Атрибуцию Кулябко можно, кажется, уточнить. Приведенное письмо обращено не к одному, а по меньшей мере к двум адресатам, которые должны «обще потрудиться» и показать «согласное радение». Соблазнительно предположить, что перед нами своего рода циркуляр, предназначавшийся обоим поэтам; именно их сочинения, как мы видели, символизировали «богатство и красоту российского языка». В любом случае формулировки этого письма в высшей степени показательны: правила «российского языка» должны быть установлены «в приватном дружеском разговоре» «согласным рачением искусных людей». C этой моделью литературного общения соотносится и позднейшее воспоминание Сумарокова: «О Ломоносов, Ломоносов! <…> мы прежде наших участных ссор и распрей всегда согласны были: и когда мы друг от друга советы принимали, ругаяся несмысленным писателям <…> и переводу Аргениды» (Сумароков 1787, X, 25). Споры, которые Ломоносов и Сумароков должны были вести о «языке» в присутствии Шувалова, мыслились им как род неформального сотрудничества ради общего «предприятия». «Caméléon littéraire» в статье «О пользе романов» («De l’utilité des romans») специально обосновывал плодотворность литературных споров:

Les contradictions sont infiniment necessaires pour éclairer l’ésprit & procurer des découvertes. Si les hommes n’avaient qu’une même façon de penser, cette uniformité rendrait la vie bien insipide. L’on est seul lorsque l’on n’a pour compagnie que des gens qui sont toûjours de notre avis.

Quelle est cette urbanité

A consentir toûjours prête? <…>

De grace contredis mois;

Parlons, disputons ensemble <…>

Disputons donc.

[Споры крайне необходимы для просвещения ума и достижения открытий. Если бы все мыслили одинаково, это однообразие сделало бы жизнь невыносимой. Мы одиноки в обществе тех, кто всегда с нами согласен. Что это за учтивость, / Всегда готовая согласиться? <…> / Будь любезен, поспорь со мной, / Давай говорить и спорить вместе <…>

Так будем же спорить.] (CL, № 9, 187–188)

Следствием этой программы было состязание Ломоносова и Сумарокова в переводе прославленной оды Ж. Б. Руссо «К счастью» («A la Fortune»).
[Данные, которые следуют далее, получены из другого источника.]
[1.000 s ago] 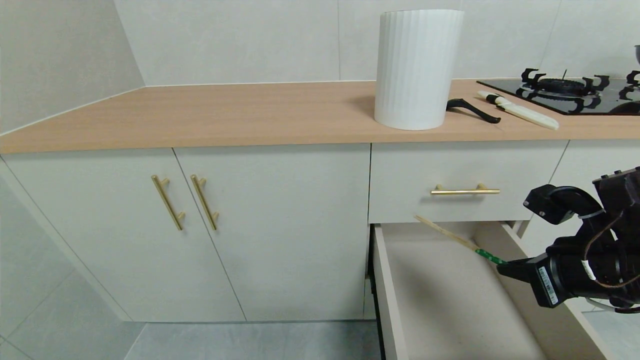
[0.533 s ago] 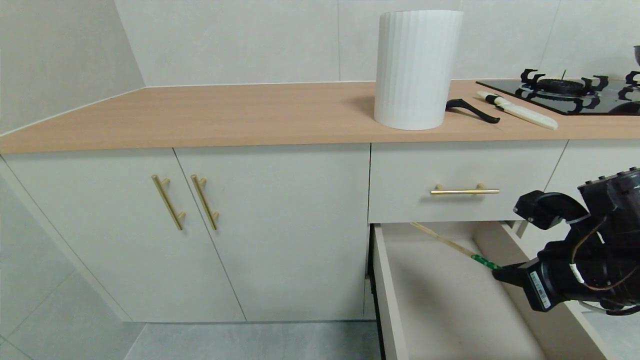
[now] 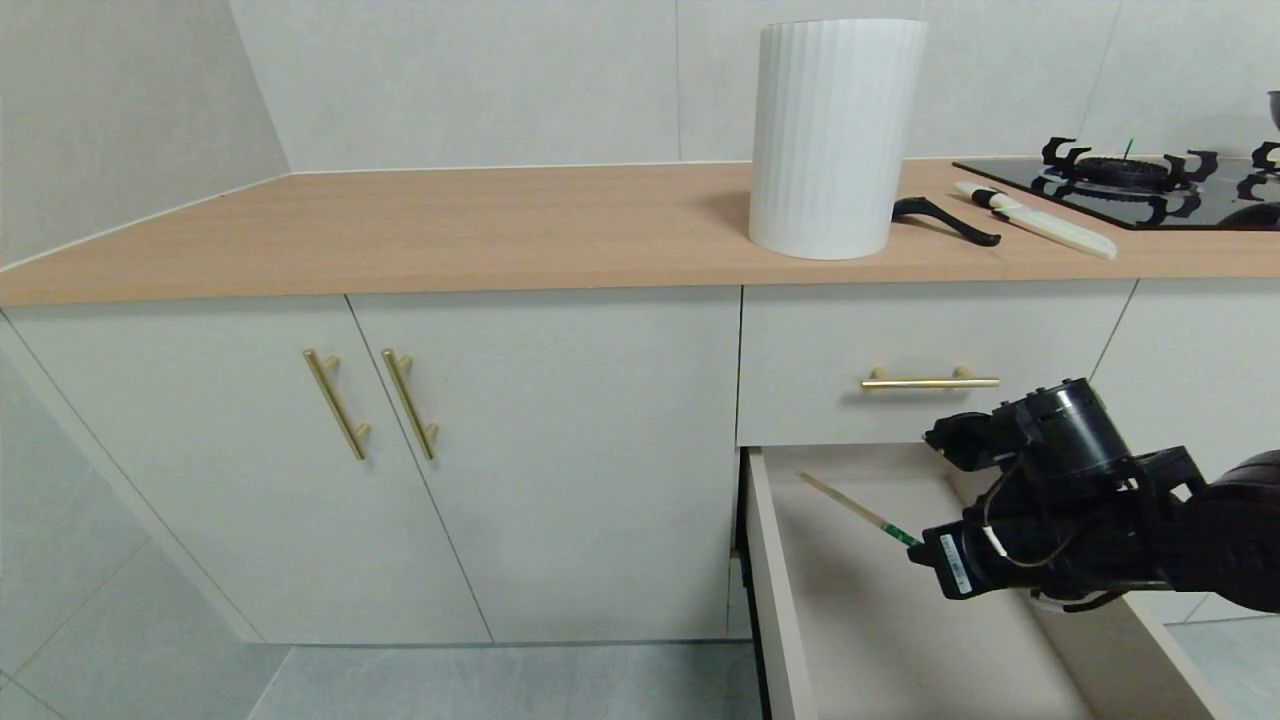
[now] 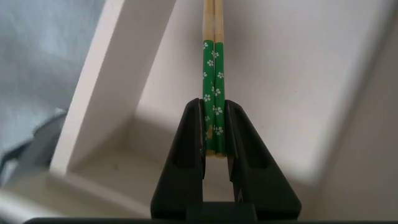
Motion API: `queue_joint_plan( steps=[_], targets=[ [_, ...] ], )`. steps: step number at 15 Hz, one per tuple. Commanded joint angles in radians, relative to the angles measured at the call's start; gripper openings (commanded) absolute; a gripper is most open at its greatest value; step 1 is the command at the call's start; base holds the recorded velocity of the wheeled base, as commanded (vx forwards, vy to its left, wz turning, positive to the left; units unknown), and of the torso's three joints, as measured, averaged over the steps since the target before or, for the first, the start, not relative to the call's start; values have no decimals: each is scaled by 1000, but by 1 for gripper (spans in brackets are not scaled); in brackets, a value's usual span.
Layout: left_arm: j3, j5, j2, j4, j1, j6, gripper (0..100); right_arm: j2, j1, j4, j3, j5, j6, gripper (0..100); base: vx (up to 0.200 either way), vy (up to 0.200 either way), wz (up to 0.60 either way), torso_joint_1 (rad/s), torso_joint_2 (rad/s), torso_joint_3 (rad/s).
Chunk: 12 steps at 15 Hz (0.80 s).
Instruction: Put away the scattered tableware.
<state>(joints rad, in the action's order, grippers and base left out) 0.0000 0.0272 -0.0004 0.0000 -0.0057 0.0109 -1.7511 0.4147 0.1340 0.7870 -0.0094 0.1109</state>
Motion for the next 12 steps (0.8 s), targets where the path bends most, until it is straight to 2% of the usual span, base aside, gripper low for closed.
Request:
queue_joint_plan(
  steps=[1, 5, 8, 12],
  targets=[
    [0, 0, 0, 0, 0, 0, 100, -134, 16, 41, 26, -24, 58, 0, 0, 0, 0, 0, 0, 0],
    [0, 0, 0, 0, 0, 0, 100, -283, 64, 131, 75, -119, 191, 0, 0, 0, 0, 0, 0, 0],
    [0, 0, 0, 0, 0, 0, 100, -321, 75, 133, 109, -119, 263, 0, 0, 0, 0, 0, 0, 0],
    [-2, 0, 0, 0, 0, 0, 100, -361, 82, 159, 120, -123, 276, 0, 0, 0, 0, 0, 0, 0]
  ],
)
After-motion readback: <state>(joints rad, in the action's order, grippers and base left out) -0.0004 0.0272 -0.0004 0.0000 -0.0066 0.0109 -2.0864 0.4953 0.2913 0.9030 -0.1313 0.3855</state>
Оба переложения увидели свет в 1760 г. в первой книжке университетского журнала «Полезное увеселение». Новейшая исследовательница утверждает, что предыстория этой публикации «остается нам неизвестной» (Алексеева 2005, 221–222). Однако, как следует из цитированного выше свидетельства Тимковского, состязание было осуществлено по заданию Шувалова. Этот факт не остался в тайне: полтора десятилетия спустя И. Д. Прянишников, вновь «переводя сию оду», вспоминал, «коль великие мужи ревнованием поощренные и некоторым муз покровителем ободренные, всю истощили красоту российского языка» (Прянишников 1774, 2–3). Можно заключить, что культурный смысл двойной публикации не укрылся от читающей публики: поощрение двух «великих мужей» ради «красоты российского языка» составляло суть «предприятия» Шувалова. Его программой диктовался и принцип «ревнования» (émulation). Г. А. Гуковский в специальной работе заключает: «Состязание 1760 г. было верно понято читателями. Самый конструктивный принцип его был эстетически действен: оба перевода воспринимались вместе как одно произведение, вполне целостное; смысл и назначение каждого из них образовались лишь в соотнесенности с другим» (Гуковский 2001, 255). Очерченный Тимковским и Прянишниковым контекст этой публикации заставляет видеть в ней акт особым образом организованного литературного сотрудничества.

Именно так принцип состязательности толкуется в предисловии к «Трем одам парафрастическим псалма 143» (1744) Ломоносова, Сумарокова и Тредиаковского, частично переизданном в 1752 г. в составе «Сочинений и переводов» последнего:

Будучи по случаю совокупно сих следующих од авторы имели довольный между собою разговор о российских стихах вообще <…> Разговор их был некоторый род спора <…> Чувствительная токмо разность их жара и изображений, а удивительное согласие разума здесь предлагается, и от сего заключается, что все добрые стихотворцы коль ни разно в особливости остроту своих мыслей и силу различают, однако в обществе в один пункт сходятся и чрез то от должного себе центра не относятся (Тредиаковский 1963, 421, 424).